Reputation: 435
I would like to use data imputation by using the mice package. My dataset contains the columns "A" to "G", but I only want to impute the values of column C and D.
In this article (https://www.r-bloggers.com/2016/06/handling-missing-data-with-mice-package-a-simple-approach/) it is explained how to exclude variables from being a predictor or being imputed - but I would like to use mice the other way round: I want to specify which variables ARE imputed - so only C and D should be imputed.
Is this possible?
Thank you!
Upvotes: 5
Views: 4074
Reputation: 3235
Answer
Just invert the logic: In the methods vector, set every variable that is not one of your variables of interest to ""
:
meth[!names(meth) %in% c("C", "D")] <- ""
Example: Only impute Petal.Length
and Petal.Width
data <- mice::ampute(iris, prop = 0.1)$amp
init <- mice(data, maxit = 0)
meth <- init$meth
meth[!names(meth) %in% c("Petal.Length", "Petal.Width")] <- ""
mice(data, meth = meth)
Rationale
You can supply a vector to the method
argument of mice::mice
. This vector should contain the methods that you want to use to impute the variables you want to impute. In the example they first do a dry-run (init <- mice(data, maxit = 0)

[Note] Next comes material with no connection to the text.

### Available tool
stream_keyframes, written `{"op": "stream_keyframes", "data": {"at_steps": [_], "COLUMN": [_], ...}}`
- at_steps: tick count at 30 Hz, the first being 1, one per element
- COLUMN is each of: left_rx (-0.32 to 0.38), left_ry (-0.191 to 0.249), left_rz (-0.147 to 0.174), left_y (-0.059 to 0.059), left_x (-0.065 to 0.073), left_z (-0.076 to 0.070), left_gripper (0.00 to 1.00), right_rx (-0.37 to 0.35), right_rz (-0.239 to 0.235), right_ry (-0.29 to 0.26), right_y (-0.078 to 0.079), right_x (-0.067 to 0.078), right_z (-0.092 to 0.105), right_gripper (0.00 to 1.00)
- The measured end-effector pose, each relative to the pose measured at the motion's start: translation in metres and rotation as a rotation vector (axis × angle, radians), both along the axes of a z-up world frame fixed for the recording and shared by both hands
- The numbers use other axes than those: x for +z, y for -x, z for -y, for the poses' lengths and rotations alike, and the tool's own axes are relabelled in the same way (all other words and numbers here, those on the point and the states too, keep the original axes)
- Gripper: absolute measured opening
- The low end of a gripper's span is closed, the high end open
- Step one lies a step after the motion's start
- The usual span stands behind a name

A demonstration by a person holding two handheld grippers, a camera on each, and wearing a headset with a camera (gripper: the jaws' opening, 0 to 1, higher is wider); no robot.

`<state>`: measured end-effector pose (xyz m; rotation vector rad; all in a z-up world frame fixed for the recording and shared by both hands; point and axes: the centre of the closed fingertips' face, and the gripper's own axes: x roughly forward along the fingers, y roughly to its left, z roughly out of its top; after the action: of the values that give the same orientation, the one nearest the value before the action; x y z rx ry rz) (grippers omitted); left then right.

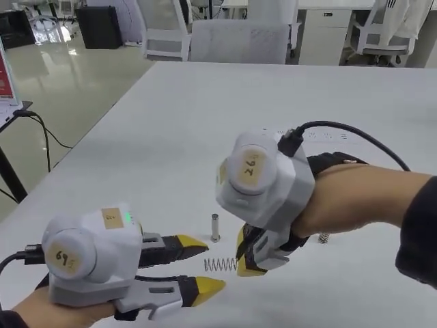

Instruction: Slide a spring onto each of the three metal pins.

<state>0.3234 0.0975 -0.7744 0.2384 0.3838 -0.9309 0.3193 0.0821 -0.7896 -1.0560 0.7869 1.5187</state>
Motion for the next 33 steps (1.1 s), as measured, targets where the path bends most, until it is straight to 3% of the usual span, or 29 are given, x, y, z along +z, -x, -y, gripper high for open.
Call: {"op": "stream_keyframes", "data": {"at_steps": [19, 33], "left_rx": [-0.048, -0.069], "left_ry": [-0.001, -0.017], "left_rz": [0.002, 0.002], "left_y": [0.0071, 0.0093], "left_x": [-0.0011, -0.0037], "left_z": [0.0066, 0.0088], "left_gripper": [0.09, 0.05], "right_rx": [0.054, 0.081], "right_rz": [-0.013, -0.017], "right_ry": [0.011, 0.019], "right_y": [0.0067, 0.0091], "right_x": [0.0022, 0.0031], "right_z": [0.0038, 0.0068], "right_gripper": [0.07, 0.07]}}
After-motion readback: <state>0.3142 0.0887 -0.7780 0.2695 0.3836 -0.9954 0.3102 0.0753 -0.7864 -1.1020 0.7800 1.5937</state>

), where the output contains a preset vector for you (init$method
). For my example, it looks like this:
Sepal.Length Sepal.Width Petal.Length Petal.Width Species
"pmm" "pmm" "pmm" "pmm" "pmm"
You can avoid variables being imputed by setting the method to ""
. This is one way to exclude variables. As I show with my example, you can invert that logic, thus ending up with only the variables you want to include.
Upvotes: 4